EFFECT OF REPETITIVE PULSED LASER IRRADIATION ON PLASMA PLUME EMISSION INTENSITY AND SURFACE MORPHOLOGY OF 15 MeV ELECTRON-DEFECTED SILICON

Abstract

In this work, laser induced plasma plume intensity and surface morphology of electron-defected silicon have been studied. For this purpose, the silicon (1 1 1) was irradiated with 15 MeV electrons at different doses (2000–10,000 cGy). The electron-defected silicon samples were analyzed by XRD and SEM, showing increase in number of defects (incubation or absorption centers) by increasing electron dose. Afterward, repetitive Nd:YAG laser pulses were applied to electron-defected silicon. The plasma plume due to each laser pulse was photographed by computer controlled image capture system. From the images, the integrated intensity of plasma plume was calculated by image processing software and plotted as a function of number of laser pulses. The plasma plume intensity was found to increase linearly with increasing pulse number for all silicon samples.
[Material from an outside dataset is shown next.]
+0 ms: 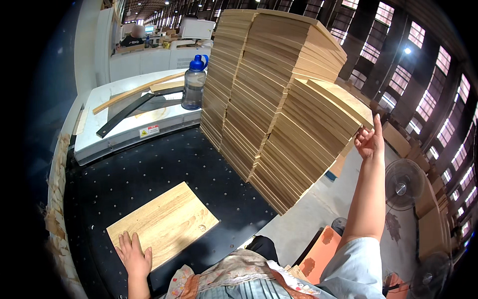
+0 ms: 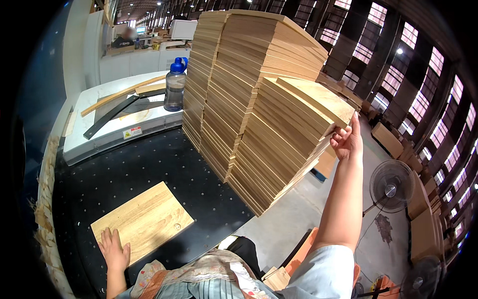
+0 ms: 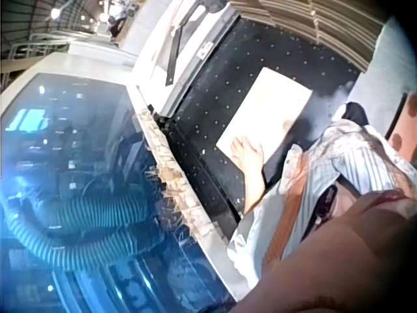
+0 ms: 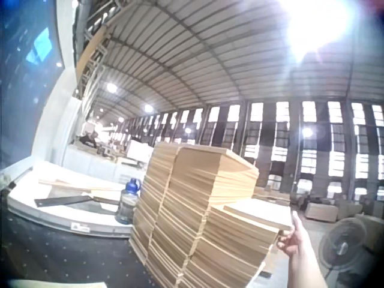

The integrated intensity of plasma plume also increases for those silicon samples which were irradiated at higher electron doses. The surface morphology of laser-ablated electron-defected samples was examined through SEM showing different phenomena, like thermal, electronic and hydrodynamic sputtering processes along with the formation of cone, craters, re-deposition of material, heat affected zone (HAZ) and debris formation.